*** Block opens ***
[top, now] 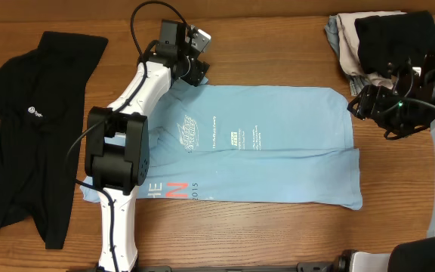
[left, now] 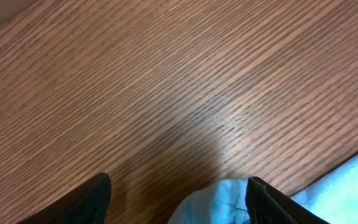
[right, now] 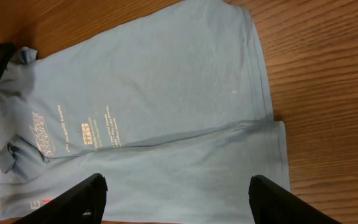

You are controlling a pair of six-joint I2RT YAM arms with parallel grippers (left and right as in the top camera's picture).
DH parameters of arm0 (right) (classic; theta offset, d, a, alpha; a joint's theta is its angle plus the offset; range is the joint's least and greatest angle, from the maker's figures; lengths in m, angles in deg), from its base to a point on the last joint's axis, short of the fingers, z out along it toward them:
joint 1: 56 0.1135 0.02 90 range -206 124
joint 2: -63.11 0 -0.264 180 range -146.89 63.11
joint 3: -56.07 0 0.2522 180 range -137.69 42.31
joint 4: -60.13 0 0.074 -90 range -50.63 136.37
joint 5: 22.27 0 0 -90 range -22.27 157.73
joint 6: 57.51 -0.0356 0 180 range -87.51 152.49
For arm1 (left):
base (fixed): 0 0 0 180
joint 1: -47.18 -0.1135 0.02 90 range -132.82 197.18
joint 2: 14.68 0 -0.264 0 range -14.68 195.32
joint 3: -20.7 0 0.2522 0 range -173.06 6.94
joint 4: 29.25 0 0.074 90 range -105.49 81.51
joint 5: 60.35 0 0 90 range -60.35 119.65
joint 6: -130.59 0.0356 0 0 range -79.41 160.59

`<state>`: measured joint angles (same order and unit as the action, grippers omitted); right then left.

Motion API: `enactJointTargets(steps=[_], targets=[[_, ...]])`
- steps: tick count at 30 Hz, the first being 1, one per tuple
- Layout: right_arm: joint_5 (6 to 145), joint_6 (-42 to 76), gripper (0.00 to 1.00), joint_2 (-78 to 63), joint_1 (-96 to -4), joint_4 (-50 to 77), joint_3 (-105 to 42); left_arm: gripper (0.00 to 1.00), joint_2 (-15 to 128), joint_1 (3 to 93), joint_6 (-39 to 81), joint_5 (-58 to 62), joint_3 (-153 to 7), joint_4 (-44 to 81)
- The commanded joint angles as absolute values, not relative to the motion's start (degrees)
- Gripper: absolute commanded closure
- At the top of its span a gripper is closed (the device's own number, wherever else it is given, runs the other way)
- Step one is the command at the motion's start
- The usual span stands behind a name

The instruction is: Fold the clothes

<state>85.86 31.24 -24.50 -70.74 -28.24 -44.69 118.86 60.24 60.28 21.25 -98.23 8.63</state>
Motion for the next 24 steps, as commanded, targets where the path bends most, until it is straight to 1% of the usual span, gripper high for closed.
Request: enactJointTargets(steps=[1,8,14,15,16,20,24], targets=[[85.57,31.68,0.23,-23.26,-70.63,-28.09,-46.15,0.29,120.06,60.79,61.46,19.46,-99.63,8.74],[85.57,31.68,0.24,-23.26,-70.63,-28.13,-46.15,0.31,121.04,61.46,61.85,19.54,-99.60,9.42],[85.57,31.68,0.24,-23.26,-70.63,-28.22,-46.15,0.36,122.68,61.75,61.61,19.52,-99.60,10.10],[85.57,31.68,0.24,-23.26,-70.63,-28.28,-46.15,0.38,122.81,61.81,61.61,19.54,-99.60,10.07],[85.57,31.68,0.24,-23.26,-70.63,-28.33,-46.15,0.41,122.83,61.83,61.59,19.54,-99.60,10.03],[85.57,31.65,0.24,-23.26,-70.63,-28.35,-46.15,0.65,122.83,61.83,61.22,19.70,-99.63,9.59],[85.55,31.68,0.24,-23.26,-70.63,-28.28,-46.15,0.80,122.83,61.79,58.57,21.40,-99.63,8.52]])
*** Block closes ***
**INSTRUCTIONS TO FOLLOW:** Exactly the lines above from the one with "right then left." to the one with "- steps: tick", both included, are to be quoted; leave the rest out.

**YOUR SOLUTION:**
`<state>`: measured joint angles (same order and unit as the action, grippers omitted); right then left.

Motion API: `enactJointTargets(steps=[_], targets=[[_, ...]])`
- steps: tick count at 30 Hz, the first being 1, one per tuple

With that, the exercise is done.